Records:
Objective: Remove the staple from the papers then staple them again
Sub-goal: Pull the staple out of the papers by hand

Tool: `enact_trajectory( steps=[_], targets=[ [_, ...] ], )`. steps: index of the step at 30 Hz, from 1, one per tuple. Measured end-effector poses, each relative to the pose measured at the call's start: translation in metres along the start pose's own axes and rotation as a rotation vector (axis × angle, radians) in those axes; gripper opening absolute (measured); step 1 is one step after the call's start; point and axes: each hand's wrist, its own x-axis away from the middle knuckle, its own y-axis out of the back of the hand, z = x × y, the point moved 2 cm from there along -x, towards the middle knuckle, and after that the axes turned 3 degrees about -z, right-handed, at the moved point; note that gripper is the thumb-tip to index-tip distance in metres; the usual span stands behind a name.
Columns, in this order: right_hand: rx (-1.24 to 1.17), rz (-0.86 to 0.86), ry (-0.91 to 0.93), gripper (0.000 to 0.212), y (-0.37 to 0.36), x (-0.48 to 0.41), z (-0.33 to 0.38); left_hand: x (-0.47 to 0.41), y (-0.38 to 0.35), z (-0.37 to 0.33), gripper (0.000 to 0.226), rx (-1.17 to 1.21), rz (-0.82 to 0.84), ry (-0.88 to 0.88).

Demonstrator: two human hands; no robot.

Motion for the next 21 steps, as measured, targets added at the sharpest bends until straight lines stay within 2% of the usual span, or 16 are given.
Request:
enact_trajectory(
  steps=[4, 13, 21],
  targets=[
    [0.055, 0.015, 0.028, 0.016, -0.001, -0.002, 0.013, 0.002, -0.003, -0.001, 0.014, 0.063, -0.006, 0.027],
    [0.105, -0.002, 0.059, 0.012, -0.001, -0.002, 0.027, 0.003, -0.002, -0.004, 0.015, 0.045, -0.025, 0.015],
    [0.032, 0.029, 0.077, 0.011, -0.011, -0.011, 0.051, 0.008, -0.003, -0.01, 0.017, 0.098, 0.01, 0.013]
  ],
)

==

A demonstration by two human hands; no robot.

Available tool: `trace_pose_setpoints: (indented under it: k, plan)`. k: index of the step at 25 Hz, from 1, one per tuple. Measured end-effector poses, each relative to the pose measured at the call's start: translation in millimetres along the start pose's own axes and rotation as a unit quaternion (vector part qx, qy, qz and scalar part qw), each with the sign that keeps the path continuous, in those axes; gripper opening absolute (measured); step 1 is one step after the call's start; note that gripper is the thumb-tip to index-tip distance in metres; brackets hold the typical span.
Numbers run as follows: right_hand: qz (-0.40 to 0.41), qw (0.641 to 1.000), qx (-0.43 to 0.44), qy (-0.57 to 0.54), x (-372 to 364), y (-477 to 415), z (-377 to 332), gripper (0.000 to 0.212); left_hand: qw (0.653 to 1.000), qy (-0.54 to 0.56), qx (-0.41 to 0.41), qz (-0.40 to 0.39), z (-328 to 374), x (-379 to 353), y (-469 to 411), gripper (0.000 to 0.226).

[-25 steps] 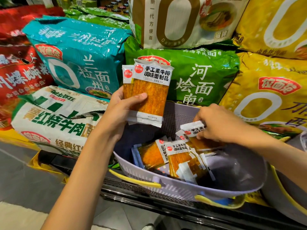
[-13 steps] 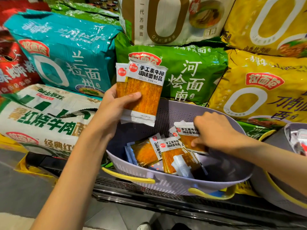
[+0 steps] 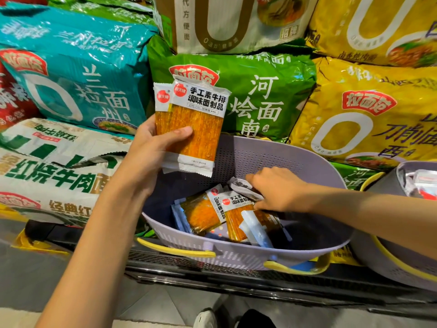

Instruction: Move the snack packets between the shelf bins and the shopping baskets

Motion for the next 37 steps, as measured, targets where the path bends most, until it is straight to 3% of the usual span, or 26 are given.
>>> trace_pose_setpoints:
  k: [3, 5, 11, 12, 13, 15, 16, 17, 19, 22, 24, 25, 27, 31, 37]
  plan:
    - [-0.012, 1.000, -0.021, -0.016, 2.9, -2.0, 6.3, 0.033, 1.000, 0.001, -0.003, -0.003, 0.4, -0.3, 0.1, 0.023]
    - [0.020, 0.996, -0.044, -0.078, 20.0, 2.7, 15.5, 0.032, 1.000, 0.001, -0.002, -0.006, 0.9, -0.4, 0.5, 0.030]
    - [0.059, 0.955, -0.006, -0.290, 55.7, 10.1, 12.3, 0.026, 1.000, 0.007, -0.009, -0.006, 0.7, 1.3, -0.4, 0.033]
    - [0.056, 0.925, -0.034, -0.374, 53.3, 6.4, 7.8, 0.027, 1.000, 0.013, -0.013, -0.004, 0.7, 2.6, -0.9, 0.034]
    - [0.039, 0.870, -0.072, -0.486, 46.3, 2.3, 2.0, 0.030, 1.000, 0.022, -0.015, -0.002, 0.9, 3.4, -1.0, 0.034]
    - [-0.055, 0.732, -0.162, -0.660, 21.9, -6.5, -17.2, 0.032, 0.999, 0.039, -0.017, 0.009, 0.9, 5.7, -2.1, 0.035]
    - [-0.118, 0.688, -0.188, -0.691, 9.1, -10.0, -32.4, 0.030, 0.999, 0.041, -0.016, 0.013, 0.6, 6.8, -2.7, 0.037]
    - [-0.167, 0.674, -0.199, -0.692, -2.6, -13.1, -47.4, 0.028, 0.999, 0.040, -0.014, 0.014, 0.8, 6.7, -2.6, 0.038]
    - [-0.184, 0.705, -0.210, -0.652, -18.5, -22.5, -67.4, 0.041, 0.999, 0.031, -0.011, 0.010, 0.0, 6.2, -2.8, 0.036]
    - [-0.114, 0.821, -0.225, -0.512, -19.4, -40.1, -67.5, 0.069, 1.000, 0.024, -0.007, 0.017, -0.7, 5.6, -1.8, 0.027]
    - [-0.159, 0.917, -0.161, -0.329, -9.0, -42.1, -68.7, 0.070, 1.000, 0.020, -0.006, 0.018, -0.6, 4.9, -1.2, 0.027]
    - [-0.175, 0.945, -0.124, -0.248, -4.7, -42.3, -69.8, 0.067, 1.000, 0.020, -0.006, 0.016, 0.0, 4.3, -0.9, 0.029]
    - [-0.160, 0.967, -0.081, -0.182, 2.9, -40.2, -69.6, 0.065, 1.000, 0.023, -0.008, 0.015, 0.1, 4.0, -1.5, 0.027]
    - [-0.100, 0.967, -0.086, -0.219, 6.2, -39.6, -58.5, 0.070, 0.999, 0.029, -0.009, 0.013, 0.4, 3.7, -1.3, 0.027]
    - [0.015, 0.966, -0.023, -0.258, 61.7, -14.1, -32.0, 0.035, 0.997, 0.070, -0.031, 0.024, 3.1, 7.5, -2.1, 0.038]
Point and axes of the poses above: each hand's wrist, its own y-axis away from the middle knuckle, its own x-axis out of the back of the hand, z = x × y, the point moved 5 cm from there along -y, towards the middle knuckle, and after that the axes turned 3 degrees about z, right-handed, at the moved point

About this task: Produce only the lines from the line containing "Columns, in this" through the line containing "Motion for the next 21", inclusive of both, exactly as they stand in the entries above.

Worked solution:
Columns, in this order: right_hand: rx (-1.24 to 1.17), rz (-0.86 to 0.86), ry (-0.91 to 0.93), gripper (0.000 to 0.212), y (-0.37 to 0.36), x (-0.48 to 0.41), z (-0.33 to 0.38); left_hand: x (-0.47 to 0.41), y (-0.38 to 0.35), z (-0.37 to 0.33), gripper (0.000 to 0.226), rx (-1.17 to 1.21), rz (-0.82 to 0.84), ry (-0.88 to 0.88).

Demonstrator: two human hands; no robot.

Motion for the next 21 steps, as measured, targets added at the sharpest bends until straight lines stay within 2% of the usual span, or 16 are given.

The exercise was worked through completely.